Craycroft’s companion exhibition suggests an intertwining of artistic practice and social life. She has assembled what feels like a personal tribute to her friends that includes Jill Magid’s display of photographic slides featuring a diamond containing the ashes of Mexican architect Luis Barragán and Matt Keegan’s artist’s book of photocopied images that he considers a “history of New York.” If Brooke tried to assert that Abbott’s portraits of lesbians in Paris show a social circle to which she belonged and that contributed to her worldview, then Craycroft’s exhibition is an explicit embrace of such an idea of influence, serving as a tribute to the work of her own peers and the way that they shape her opinions.
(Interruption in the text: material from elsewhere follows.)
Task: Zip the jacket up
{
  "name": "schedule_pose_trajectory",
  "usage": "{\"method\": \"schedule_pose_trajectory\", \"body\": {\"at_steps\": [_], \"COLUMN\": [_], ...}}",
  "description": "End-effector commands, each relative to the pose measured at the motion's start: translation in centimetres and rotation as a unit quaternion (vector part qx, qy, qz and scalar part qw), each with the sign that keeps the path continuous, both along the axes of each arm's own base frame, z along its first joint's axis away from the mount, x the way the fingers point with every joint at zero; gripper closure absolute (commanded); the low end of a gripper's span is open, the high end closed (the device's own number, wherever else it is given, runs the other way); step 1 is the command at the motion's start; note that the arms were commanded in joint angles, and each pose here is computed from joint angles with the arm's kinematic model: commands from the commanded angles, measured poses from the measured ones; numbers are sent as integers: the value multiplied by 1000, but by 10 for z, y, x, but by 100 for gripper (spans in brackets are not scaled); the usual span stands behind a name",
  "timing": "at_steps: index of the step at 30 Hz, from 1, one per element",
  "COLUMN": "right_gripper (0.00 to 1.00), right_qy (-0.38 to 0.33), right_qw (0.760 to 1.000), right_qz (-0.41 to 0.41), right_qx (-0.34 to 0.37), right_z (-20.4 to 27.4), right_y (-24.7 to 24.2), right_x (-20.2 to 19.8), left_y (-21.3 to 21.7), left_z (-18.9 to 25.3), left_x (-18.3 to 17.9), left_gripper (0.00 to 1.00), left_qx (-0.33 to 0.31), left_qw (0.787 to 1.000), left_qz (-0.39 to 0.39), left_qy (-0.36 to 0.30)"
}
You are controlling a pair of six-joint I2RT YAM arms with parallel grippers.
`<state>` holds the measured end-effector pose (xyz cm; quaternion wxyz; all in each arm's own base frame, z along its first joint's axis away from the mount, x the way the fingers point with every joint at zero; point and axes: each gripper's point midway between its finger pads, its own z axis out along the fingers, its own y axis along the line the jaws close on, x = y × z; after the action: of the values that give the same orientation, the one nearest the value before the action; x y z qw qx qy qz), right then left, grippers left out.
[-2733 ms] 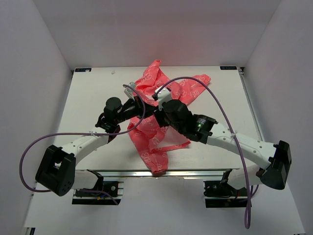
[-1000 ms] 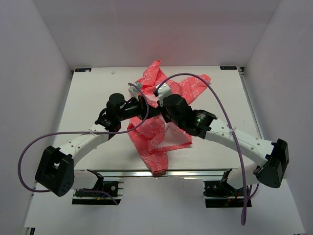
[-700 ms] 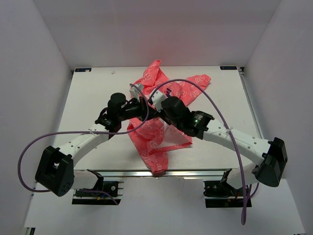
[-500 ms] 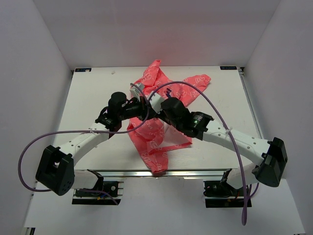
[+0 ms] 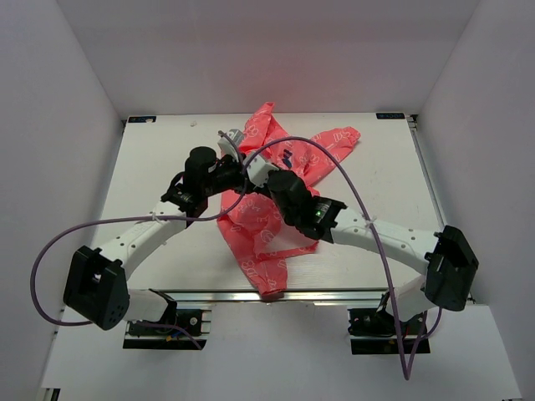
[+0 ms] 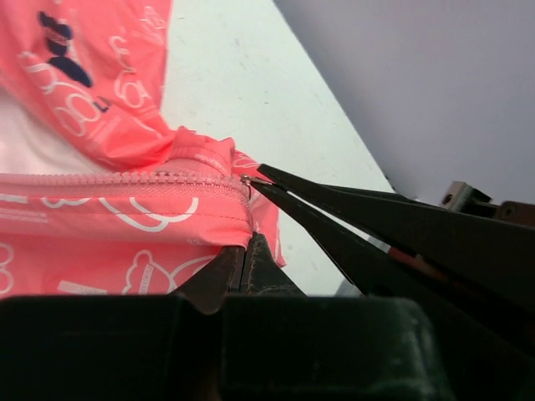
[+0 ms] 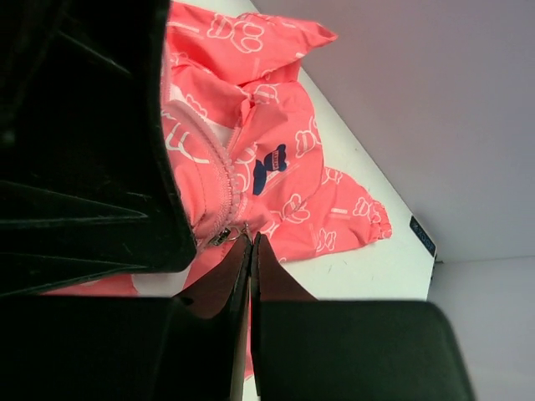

The potential downside to developing our peer groups is that sometimes we get caught up in our own silos or bubbles, unaware of or disinterested in views that don’t conform to our narrow understanding of the world. Photos by Xaviera Simmons depicting assemblages of various items, including palm fronds and images of fashion models, are the only works, unfortunately, by an artist of color. This has other ramifications for the exhibition as a whole, which, in bringing together a selection of artists that is overwhelmingly white, quietly reinforces the very hierarchies it purports to demolish.
If only the exhibition offered some examples from outside of the Western hemisphere to bolster or round out this notion of how we create our own art histories to make better sense of ourselves—the Arab Art Archive comes easily to mind. (The excellent catalogue refers to artist-curated shows by Glenn Ligon and Kara Walker that successfully disrupted the usual, limited focus of museums.) But even in its somewhat imperfect realization, “The Artist’s Museum” suggests horizons as yet undiscovered, and offers hope for the further unpacking of pasts that may enrich our development as citizens of the world.